The Predator is one of the largest and most successful UAVs.

In February, Congress finally passed a long-term FAA re-authorization bill that settled some important issues for the next few years (including no user fees). But buried in the bill was a significant section on unmanned aerial vehicles (UAVs)–also called UAS or drones. These small, remotely-controlled aircraft have exploded in popularity over the last five years, especially among the military and law enforcement organizations. They are relatively inexpensive and capable of flying missions that are impossible for manned crews. UAVs can be as small as a hand-held helicopter and as large as the 2,200 lb. Predator that has seen extensive use in Afghanistan and Iraq. The FAA bill not only allows, but requires UAVs to be deployed by 2015 throughout the National Airspace System. Smaller UAVs (up to five pounds) could be flying any day now, with larger models (up to 55 lbs.) allowed in the next two years.

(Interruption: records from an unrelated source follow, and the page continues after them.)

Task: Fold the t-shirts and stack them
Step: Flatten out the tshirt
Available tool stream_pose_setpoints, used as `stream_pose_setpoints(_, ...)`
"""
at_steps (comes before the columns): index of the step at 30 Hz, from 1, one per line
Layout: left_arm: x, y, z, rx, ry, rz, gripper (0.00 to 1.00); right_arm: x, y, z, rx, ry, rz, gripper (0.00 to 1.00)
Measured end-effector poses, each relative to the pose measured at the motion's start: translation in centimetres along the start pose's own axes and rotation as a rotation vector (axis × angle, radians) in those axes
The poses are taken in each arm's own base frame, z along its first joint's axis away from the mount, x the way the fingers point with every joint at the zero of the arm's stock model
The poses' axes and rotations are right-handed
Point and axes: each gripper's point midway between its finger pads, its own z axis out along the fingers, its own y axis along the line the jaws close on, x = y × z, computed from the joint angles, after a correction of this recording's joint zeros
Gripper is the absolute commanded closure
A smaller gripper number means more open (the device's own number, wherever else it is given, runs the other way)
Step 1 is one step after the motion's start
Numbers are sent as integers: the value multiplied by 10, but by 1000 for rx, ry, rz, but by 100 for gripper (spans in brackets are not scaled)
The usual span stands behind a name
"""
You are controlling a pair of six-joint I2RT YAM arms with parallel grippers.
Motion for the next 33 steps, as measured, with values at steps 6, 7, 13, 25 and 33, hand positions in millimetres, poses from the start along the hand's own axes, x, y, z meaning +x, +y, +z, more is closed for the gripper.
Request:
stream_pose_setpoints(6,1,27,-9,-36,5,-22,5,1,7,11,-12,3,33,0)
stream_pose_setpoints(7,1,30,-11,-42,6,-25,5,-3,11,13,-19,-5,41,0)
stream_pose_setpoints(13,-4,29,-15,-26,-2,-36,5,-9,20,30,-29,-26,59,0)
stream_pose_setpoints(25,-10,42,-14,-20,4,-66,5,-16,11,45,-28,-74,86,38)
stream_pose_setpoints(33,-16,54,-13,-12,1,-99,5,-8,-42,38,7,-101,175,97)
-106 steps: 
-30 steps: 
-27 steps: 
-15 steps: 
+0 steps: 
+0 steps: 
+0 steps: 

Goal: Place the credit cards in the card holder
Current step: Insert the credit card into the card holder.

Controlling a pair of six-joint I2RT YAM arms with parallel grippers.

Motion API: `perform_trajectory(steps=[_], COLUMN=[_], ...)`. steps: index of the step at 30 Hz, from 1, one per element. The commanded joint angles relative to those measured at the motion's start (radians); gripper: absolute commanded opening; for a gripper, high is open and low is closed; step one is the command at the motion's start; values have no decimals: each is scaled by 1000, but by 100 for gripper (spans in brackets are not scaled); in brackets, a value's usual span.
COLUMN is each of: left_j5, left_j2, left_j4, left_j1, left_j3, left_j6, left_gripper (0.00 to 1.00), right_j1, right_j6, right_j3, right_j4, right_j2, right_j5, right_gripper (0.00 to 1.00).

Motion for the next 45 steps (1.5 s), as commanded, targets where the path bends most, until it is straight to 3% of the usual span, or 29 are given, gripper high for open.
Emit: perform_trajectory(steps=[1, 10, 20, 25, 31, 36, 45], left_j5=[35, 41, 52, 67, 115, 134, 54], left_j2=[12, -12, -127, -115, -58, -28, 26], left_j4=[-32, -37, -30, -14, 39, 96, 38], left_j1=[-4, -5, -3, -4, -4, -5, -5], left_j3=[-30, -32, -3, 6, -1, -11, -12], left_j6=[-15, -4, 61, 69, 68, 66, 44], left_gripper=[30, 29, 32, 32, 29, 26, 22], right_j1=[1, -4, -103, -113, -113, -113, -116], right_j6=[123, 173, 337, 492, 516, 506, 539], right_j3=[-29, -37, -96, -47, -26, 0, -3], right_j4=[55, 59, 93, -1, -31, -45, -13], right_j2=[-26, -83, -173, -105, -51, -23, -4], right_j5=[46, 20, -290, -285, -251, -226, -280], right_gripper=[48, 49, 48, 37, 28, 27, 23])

This legislation raises numerous questions, most of which are unanswered at this point. For example, how will UAVs “see and avoid” piloted airplanes? What type of airspace will drones be flying in? What is ATC’s role? What are the limitations on who can operate a UAV?

What do you think? Are drones a serious safety concern for pilots, or an exciting and efficient step forward for aviation? Share your opinion below.

John Zimmerman
21 replies
  1. mark neumann
    mark neumann says:

    It depends on how the UAVs are going to be used and whether UAVs can manage their own separation from other aircraft. The latter is particularly important if they are going to fly a lot in areas shared with VFR operations.

    • mark neumann
      mark neumann says:

      Actually followed the link to the FAA site and it seems to answer most of the questions.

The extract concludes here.